Her heavy breasts jiggled a bit as she rubbed some circulation back into the same arms that had been wrapped so tightly around me all night. She looked up suddenly and caught me staring at her. She smiled showing me the dental work that I was still paying for. I averted my eyes.

"S' okay, Dummy. You're supposed to look at me," she grinned. "I like the way it makes me feel when you look at me. When you stop looking at me, I'll get upset."

"I just don't ever want you to think that..." I began.

"God, what a dummy," she gushed reaching out to hug me as tightly as she could. "You're not like that. No one has ever treated me the way you do. Things were getting pretty bad for me before you stumbled into my life. Have I ever told you..."

"Every day," I said. "And I love you too. Randa, you gave me back my smile.
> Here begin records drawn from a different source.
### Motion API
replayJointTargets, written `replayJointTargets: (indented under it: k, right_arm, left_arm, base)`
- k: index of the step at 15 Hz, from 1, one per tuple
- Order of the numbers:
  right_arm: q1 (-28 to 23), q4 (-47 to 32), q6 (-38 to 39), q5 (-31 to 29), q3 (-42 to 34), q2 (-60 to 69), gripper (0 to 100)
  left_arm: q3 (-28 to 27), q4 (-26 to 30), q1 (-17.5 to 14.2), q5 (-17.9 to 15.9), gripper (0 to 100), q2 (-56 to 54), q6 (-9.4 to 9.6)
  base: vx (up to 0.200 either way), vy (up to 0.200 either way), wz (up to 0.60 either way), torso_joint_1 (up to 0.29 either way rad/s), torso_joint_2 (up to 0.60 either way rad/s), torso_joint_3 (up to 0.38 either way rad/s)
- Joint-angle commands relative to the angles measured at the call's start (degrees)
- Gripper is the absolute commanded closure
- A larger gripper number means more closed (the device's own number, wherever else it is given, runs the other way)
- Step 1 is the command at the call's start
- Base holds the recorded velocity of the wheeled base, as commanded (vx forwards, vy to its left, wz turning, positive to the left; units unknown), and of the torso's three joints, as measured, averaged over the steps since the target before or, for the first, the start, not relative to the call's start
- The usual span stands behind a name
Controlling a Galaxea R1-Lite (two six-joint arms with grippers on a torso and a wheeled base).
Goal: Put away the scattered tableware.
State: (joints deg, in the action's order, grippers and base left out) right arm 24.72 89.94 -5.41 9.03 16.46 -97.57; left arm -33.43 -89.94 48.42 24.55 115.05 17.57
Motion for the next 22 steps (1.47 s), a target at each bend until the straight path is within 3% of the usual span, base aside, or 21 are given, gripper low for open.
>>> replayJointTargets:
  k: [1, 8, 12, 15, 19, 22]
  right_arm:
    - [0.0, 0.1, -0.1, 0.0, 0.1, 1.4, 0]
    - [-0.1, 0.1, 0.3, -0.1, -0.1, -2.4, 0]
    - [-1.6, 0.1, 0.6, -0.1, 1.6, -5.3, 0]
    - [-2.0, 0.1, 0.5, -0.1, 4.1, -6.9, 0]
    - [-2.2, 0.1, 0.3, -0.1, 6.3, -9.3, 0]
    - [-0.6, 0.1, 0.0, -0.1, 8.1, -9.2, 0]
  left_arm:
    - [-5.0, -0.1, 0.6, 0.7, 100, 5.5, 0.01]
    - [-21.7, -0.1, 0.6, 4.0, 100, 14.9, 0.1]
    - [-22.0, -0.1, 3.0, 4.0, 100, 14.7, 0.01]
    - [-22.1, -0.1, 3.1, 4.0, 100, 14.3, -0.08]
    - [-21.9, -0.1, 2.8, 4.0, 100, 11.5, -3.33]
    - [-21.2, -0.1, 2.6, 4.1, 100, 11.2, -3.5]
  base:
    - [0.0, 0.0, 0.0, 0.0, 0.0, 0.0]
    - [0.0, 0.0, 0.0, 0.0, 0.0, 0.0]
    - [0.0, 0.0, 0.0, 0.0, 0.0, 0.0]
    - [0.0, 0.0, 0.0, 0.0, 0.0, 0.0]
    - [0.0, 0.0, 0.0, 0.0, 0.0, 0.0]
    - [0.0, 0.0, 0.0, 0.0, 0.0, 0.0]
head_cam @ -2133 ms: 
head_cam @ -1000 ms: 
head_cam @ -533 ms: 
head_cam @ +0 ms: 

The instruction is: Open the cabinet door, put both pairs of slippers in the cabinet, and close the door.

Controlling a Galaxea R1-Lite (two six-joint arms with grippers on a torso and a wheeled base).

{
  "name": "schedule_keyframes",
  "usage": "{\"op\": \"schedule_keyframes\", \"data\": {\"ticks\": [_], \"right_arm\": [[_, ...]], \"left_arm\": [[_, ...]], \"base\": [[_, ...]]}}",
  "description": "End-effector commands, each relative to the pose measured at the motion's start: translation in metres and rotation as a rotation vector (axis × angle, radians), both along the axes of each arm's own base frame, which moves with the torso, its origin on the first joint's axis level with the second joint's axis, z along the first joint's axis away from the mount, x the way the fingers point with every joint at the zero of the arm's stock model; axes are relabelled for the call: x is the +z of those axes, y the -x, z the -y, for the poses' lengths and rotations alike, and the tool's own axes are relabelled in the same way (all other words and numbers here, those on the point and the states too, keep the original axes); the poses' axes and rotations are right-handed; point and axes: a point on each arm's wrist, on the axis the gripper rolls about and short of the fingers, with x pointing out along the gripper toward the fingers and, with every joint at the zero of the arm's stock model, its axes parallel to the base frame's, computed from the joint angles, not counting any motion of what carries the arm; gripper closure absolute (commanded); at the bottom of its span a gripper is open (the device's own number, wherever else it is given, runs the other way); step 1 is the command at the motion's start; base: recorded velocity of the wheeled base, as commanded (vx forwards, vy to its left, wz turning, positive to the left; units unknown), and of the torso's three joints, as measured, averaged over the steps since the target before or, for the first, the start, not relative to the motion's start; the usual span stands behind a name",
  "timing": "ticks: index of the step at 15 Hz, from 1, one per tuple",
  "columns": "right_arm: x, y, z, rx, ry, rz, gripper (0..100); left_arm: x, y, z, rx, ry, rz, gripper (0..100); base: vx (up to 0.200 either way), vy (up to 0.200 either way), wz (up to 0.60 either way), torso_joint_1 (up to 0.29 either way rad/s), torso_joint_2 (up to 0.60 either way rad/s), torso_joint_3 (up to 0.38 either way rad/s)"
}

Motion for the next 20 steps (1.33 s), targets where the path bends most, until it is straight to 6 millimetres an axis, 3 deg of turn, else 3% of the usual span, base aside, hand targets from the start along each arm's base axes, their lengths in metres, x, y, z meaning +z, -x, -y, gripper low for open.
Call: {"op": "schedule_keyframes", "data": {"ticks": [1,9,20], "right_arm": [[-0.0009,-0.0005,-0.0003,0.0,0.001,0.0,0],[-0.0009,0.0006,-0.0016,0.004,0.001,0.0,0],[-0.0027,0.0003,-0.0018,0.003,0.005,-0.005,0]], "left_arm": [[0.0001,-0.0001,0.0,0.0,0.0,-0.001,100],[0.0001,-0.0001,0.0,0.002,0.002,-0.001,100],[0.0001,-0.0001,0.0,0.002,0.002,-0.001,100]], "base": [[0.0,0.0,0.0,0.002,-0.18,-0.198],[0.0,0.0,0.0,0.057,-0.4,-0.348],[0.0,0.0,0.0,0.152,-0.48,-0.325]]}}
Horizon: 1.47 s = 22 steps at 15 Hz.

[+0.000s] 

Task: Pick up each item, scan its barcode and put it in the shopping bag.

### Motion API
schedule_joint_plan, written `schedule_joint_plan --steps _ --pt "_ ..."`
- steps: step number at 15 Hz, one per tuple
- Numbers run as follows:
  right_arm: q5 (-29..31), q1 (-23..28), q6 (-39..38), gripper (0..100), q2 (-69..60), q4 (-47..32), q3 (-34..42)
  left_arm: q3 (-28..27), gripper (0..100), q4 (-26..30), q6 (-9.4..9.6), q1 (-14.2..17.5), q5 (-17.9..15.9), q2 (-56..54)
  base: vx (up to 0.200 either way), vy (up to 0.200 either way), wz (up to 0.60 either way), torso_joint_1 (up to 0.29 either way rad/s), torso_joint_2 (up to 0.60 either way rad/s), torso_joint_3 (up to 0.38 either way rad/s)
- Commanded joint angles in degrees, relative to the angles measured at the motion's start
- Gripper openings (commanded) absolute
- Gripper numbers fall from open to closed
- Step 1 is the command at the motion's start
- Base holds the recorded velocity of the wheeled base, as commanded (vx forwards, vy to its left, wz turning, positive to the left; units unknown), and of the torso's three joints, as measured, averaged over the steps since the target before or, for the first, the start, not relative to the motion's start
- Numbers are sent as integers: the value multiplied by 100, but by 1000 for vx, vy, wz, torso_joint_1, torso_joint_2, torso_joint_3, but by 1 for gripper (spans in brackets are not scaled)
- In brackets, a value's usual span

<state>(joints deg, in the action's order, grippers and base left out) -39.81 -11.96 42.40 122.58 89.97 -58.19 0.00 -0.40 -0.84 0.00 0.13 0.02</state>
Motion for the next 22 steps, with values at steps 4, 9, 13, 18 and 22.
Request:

I didn't think I would ever be happy again until we..."

"Are you ever going to let me finish a sentence?" she asked. "I was going to tell you a new fact about the life of Miranda."

"I'm not sure I can believe anything you're about to say," I told her. She looked at me with a confused look on her face. I grabbed her and pulled her to me. I had forgotten how easy it was to frighten her. However, after the life she'd had, who could blame her.

"You don't even know how to pronounce your name correctly," I told her. "Your name is not "Miranda," it's "MyRanda." Don't make me correct you again."

"You're the only one who calls me that," she said, beaming. Her smile lit up the darkened room.

"I'd better be," I said in mock anger.

"Kenny ... No one else wants me," she said quietly.

"Randa, are you high?" I laughed. "Have you ever looked in a mirror?"

"They don't want me, Dummy," she said, pulling me even closer. "They just want to fuck me.

"You mean like I did last night," I smirked. That got me a sharp punch in the stomach.

"Ken, I'm not sure you even know how to fuck!" she laughed. This time, echoes of my past pierced through my happiness. I remember how boring I'd been told sex with me was by the woman I had thought to spend my life with. It still hurt.